Questions fréquentes

Avec quels mots cherche-t-on un élagueur ?

Presque jamais avec le mot élagueur. Le propriétaire décrit ce qui l'inquiète : une branche au-dessus de sa toiture, un arbre penché depuis le dernier coup de vent, des racines qui soulèvent une terrasse. Ces recherches sont moins disputées que le terme métier et disent l'urgence.

Pourquoi tant de demandes n'aboutissent-elles pas à un devis ?

Parce que le client ne sait pas décrire son arbre. Il ignore l'essence, la hauteur, l'état du bois et les contraintes d'accès. L'appel tourne à vide, vous proposez une visite, il hésite.

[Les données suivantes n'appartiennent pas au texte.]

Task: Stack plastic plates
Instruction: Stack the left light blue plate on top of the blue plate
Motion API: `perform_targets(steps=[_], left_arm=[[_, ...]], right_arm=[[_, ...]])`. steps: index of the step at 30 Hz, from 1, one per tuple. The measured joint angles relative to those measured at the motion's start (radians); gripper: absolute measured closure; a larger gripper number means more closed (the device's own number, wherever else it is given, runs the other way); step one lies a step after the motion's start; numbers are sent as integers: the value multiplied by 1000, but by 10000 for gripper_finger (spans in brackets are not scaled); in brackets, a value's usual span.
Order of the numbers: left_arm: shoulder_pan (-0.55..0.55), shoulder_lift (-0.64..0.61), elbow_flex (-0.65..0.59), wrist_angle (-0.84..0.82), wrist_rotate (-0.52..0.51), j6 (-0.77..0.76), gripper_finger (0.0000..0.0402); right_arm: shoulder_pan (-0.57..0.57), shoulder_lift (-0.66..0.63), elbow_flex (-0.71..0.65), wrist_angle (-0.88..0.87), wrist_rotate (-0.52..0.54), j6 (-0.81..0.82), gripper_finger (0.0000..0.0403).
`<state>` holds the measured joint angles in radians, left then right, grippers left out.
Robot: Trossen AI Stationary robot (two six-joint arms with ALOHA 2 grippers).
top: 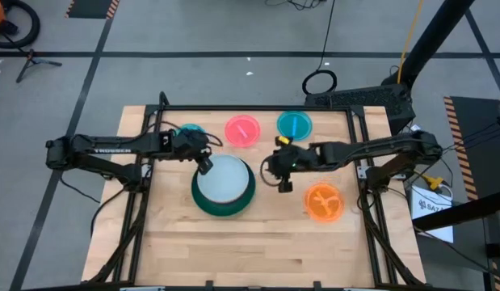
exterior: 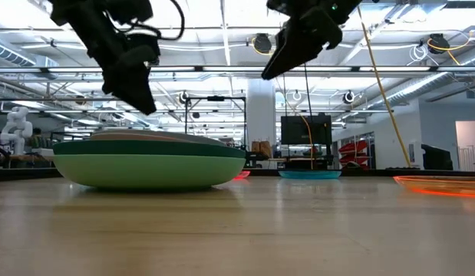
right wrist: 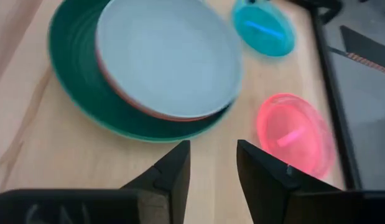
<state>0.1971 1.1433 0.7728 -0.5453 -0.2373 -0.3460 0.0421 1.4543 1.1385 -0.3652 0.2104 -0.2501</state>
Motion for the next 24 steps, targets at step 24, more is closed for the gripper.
perform_targets(steps=[24], left_arm=[[642,335,167,-226,28,264,240]], right_arm=[[-63,-189,-134,61,-2,20,280]])
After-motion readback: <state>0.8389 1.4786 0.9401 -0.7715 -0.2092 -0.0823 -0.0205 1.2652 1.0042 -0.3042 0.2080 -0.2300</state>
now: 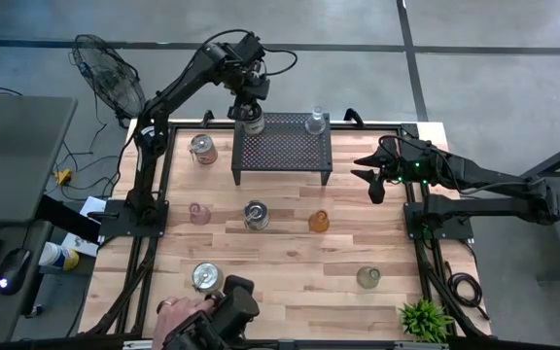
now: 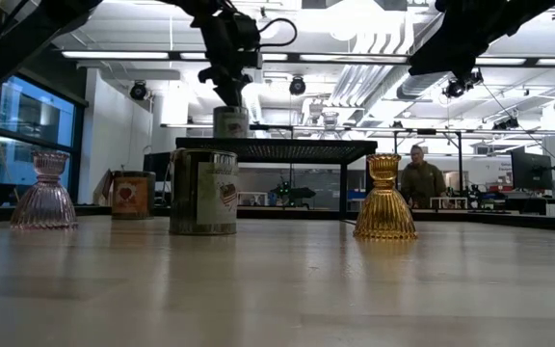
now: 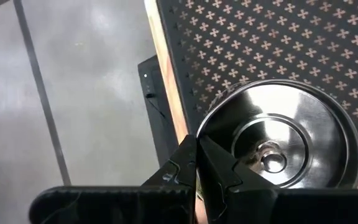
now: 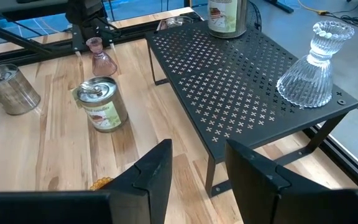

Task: Pick & Place candle stick holders
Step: Put the silver scented candle can on the shelf

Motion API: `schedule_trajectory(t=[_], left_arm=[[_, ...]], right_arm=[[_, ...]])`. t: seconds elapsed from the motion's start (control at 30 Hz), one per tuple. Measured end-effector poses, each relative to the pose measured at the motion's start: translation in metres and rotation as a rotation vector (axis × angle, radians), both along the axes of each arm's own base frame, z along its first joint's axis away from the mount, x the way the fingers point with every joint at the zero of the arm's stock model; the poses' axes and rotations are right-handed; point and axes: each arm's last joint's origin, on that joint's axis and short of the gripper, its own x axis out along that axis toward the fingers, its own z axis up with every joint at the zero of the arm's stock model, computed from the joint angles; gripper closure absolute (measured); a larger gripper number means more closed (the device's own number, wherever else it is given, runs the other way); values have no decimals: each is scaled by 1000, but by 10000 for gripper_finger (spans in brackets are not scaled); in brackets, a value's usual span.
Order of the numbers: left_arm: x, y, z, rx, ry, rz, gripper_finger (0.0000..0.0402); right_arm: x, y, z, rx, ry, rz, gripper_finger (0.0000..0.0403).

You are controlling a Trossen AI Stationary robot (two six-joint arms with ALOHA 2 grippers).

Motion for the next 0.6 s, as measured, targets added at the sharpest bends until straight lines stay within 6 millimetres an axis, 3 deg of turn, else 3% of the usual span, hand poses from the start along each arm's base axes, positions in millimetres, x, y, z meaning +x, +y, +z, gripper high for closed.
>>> schedule_trajectory(t=[0.6], left_arm=[[-3,7,-4,18,30,25,401]], right_arm=[[0,0,0,3,-1,-1,263]])
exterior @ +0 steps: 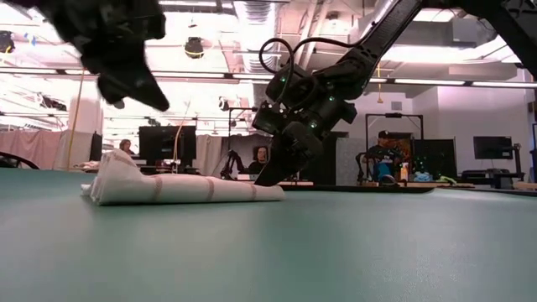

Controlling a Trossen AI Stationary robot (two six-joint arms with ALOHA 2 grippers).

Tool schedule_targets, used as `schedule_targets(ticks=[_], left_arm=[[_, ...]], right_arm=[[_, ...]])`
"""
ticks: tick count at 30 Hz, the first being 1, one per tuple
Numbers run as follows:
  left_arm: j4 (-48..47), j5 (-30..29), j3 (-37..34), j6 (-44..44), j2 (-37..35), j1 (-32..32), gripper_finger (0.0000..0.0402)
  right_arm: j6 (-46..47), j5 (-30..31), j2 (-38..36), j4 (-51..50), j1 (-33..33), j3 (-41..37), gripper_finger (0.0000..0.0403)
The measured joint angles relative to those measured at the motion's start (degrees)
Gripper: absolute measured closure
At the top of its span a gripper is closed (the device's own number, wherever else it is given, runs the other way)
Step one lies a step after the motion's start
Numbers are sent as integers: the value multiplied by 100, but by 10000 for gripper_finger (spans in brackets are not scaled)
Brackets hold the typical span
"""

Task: Roll towel
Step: Roll the white towel

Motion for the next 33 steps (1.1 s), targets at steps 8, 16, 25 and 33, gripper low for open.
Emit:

Demander deux photos et la distance à la maison dès le formulaire débloque la plupart de ces échanges.

Comment récupérer les demandes reçues hors saison de travail ?

En les gardant et en les rappelant. Le particulier s'inquiète de son arbre au printemps, quand tout a poussé, alors que l'intervention se fera à l'automne. Ce contact n'est pas perdu, il est décalé, à condition que quelqu'un le note et reprenne contact en septembre.

Que faire des pics de demande après un coup de vent ?

Rien pendant. Tout se décide en soixante-douze heures, sur la fiche d'établissement, avec des horaires justes et des avis récents. Cette visibilité s'acquiert avant l'épisode, jamais pendant. C'est aussi ce qui vous distingue des équipes de passage qui font du porte-à-porte après chaque tempête.

Faut-il afficher ses certifications et ses assurances ?

Sur ce métier plus que sur d'autres. Un propriétaire qui fait abattre un arbre près de sa maison pense d'abord aux dégâts possibles. Voir la certification, le travail sur cordes et la responsabilité civile professionnelle dès la page d'arrivée retire ce frein avant l'appel.